_WORK ITEM_
Copy every line of the data below exactly as given, except for the pictures.
>>>
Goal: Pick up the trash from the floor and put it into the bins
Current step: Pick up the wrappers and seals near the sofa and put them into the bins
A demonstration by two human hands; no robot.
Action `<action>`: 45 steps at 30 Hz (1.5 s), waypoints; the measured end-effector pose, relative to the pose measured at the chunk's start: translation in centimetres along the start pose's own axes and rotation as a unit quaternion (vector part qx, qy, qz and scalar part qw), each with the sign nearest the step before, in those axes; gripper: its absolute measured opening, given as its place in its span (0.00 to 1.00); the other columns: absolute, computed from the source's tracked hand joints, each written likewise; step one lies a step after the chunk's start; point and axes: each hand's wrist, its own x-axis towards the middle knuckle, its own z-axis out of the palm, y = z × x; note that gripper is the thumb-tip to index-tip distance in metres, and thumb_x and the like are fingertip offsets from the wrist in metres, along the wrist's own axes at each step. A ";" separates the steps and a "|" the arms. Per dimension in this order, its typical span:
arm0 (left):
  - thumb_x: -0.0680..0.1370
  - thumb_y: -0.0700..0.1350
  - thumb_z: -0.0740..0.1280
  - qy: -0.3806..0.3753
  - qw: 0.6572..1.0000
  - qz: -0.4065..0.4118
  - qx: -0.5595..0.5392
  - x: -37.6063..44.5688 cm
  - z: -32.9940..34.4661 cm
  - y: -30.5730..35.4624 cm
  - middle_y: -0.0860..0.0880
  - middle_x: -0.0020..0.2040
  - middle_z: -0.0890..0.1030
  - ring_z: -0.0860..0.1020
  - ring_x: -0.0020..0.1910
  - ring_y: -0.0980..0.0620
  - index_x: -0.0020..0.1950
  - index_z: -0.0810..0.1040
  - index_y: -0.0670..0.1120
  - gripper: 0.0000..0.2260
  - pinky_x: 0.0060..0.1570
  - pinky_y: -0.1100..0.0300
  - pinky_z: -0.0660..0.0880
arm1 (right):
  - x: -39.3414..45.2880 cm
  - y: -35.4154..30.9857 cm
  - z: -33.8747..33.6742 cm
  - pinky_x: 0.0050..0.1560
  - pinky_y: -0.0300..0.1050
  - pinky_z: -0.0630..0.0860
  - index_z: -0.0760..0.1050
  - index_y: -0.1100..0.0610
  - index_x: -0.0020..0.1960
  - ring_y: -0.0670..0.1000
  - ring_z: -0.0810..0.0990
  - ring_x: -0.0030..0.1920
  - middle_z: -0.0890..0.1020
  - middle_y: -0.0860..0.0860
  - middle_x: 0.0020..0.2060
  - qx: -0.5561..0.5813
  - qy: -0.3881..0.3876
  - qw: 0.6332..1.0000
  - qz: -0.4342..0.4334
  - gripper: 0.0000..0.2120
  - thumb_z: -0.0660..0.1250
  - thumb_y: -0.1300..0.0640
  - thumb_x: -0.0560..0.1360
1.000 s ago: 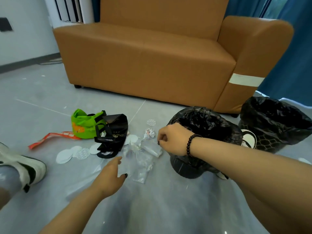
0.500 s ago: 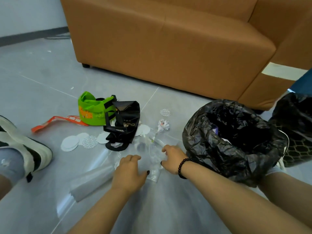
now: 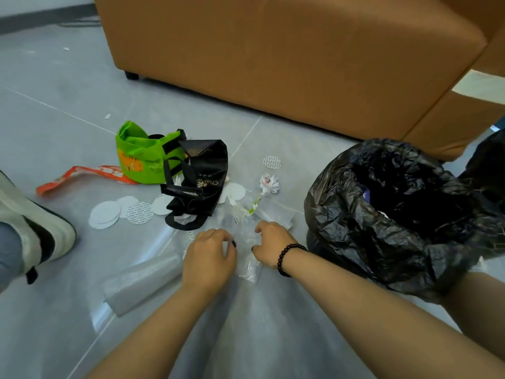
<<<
_EXERCISE SOLUTION_
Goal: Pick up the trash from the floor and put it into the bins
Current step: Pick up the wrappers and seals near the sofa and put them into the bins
A demonstration by two human hands; no robot.
Action `<action>`: 45 steps at 30 Hz (1.5 s), waypoints; the measured end-effector pose, relative to the pose measured at the chunk's start: translation in centimetres along the start pose's own axes and rotation as a unit quaternion (vector part qx, qy, qz and scalar part qw), each with the sign nearest the step before, in those axes; gripper: its absolute measured opening, given as its place in its span (0.00 to 1.00); the other columns: absolute, computed from the source's tracked hand joints, each written likewise; step one lies a step after the chunk's start; point and axes: each hand's wrist, its own x-axis towards the middle knuckle, its own z-axis out of the palm, y = z × x; note that gripper is the thumb-tip to index-tip distance in metres, and thumb_x and the like are fingertip offsets from the wrist in metres, along the wrist's own axes at each step. A ";" separates the steps and a "|" the arms. Per dimension in this order, its typical span:
arm0 (left):
  - thumb_x: -0.0680..0.1370
  - thumb_y: -0.0700..0.1350
  - thumb_z: -0.0740..0.1280
  - qy: -0.3806..0.3753
  - qw: 0.6572..1.0000
  - qz: -0.4065..0.4118
  - qx: -0.5595..0.5392
  - x: -37.6063..44.5688 cm
  - z: -32.9940..34.4661 cm
  - y: -30.5730..35.4624 cm
  - middle_y: -0.0860..0.0880
  - middle_x: -0.0020..0.2040
  - middle_z: -0.0890..0.1030
  - ring_z: -0.0860..0.1020
  - ring_x: -0.0020..0.1910
  - ring_y: -0.0980..0.0620
  - index_x: -0.0020..0.1950
  - index_z: -0.0810..0.1040
  - index_y: -0.0670..0.1120
  - gripper: 0.0000..0.2260
  - pinky_x: 0.0060..0.1570
  - pinky_y: -0.1100..0.0300
  - pinky_z: -0.0660..0.0880
arm1 (right):
  - x: -39.3414..45.2880 cm
  - y: -35.4154..30.9857 cm
  - z: -33.8747..33.6742 cm
  - pinky_x: 0.0050..0.1560
  - pinky_y: -0.0300..0.1050
  - pinky_z: -0.0630..0.0860
  - index_z: -0.0760..0.1050
  - index_y: -0.1100..0.0610
  - index_x: -0.0020..0.1960
  - ring_y: -0.0670..0.1000
  - ring_z: -0.0810..0.0990
  - ring_x: -0.0030..0.1920
  - middle_z: -0.0890..0.1020
  - middle_y: -0.0860..0.0860
  - middle_x: 0.0020..0.2060
  - qx: -0.5561..0.5813
  - qy: -0.3881..0.3876
  - qw: 0.6332..1.0000
  - qz: -0.4342..0.4334
  - gripper: 0.0000..0.2120
  - thumb_z: -0.0660..0.1250
  - thumb_y: -0.1300..0.0640
  - thumb_x: -0.0560..0.1360
1.000 s ago: 
0.500 s ago: 
now: 

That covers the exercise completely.